> Problem requirements
All the data should be printed again exactly as written.

> Data
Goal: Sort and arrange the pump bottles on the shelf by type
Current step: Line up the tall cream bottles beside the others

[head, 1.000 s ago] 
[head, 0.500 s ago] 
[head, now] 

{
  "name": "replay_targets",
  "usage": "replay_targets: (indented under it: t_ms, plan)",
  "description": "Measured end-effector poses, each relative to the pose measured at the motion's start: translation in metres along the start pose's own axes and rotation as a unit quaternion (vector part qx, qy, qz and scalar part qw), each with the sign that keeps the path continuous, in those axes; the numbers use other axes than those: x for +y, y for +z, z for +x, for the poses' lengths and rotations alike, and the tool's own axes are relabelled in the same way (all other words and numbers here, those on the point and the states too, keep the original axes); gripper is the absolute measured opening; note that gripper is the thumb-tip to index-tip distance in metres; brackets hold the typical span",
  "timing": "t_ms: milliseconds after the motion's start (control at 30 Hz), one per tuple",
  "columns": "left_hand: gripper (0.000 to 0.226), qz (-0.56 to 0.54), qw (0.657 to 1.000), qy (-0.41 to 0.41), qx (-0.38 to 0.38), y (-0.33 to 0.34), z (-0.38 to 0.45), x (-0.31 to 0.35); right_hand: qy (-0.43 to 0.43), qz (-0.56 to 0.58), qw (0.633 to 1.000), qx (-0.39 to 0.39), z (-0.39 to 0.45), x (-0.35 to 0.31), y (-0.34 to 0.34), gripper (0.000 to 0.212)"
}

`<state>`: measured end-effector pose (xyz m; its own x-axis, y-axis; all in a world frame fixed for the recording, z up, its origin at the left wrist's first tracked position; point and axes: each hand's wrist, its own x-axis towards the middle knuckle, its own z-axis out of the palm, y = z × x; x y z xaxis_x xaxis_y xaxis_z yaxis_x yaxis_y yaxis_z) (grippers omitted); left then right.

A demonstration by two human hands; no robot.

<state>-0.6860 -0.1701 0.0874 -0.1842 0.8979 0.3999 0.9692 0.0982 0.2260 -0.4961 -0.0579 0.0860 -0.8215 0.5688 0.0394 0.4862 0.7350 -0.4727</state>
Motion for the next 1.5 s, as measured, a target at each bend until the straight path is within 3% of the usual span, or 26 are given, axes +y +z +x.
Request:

> Final answer
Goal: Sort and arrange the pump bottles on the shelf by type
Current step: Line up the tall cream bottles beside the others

[head, 1.000 s ago] 
[head, 0.500 s ago] 
[head, now] 

{
  "name": "replay_targets",
  "usage": "replay_targets: (indented under it: t_ms, plan)",
  "description": "Measured end-effector poses, each relative to the pose measured at the motion's start: translation in metres along the start pose's own axes and rotation as a unit quaternion (vector part qx, qy, qz and scalar part qw), each with the sign that keeps the path continuous, in those axes; the numbers use other axes than those: x for +y, y for +z, z for +x, for the poses' lengths and rotations alike, and the tool's own axes are relabelled in the same way (all other words and numbers here, those on the point and the states too, keep the original axes); gripper is the absolute measured opening; note that gripper is the thumb-tip to index-tip distance in metres; brackets hold the typical span",
  "timing": "t_ms: milliseconds after the motion's start (control at 30 Hz), one per tuple",
  "columns": "left_hand: gripper (0.000 to 0.226), qz (-0.56 to 0.54), qw (0.657 to 1.000), qy (-0.41 to 0.41), qx (-0.38 to 0.38), y (-0.33 to 0.34), z (-0.38 to 0.45), x (-0.31 to 0.35); right_hand: qy (-0.43 to 0.43), qz (-0.56 to 0.58), qw (0.633 to 1.000), qx (-0.39 to 0.39), z (-0.39 to 0.45), x (-0.35 to 0.31), y (-0.34 to 0.34), gripper (0.000 to 0.212)"
}

`<state>`: measured end-effector pose (xyz m; its own x-axis, y-axis; all in a world frame fixed for the recording, z up, its origin at the left wrist's first tracked position; point and axes: each hand's wrist, its own x-axis towards the middle knuckle, its own z-axis out of the palm, y = z × x; x y z xaxis_x xaxis_y xaxis_z yaxis_x yaxis_y yaxis_z) (grippers omitted); left then right.

A demonstration by two human hands; no robot.

<state>-0.6860 -0.1701 0.0874 -0.1842 0.8979 0.3999 0.9692 0.0982 0.2260 -0.4961 -0.0579 0.0860 -0.8215 0.5688 0.0394 0.4862 0.7350 -0.4727</state>
Motion for the next 1.5 s, as measured, a target at each bend until the straight path is within 3% of the usual span, or 26 are given, axes +y +z +x.
Request:

The exercise is now finished.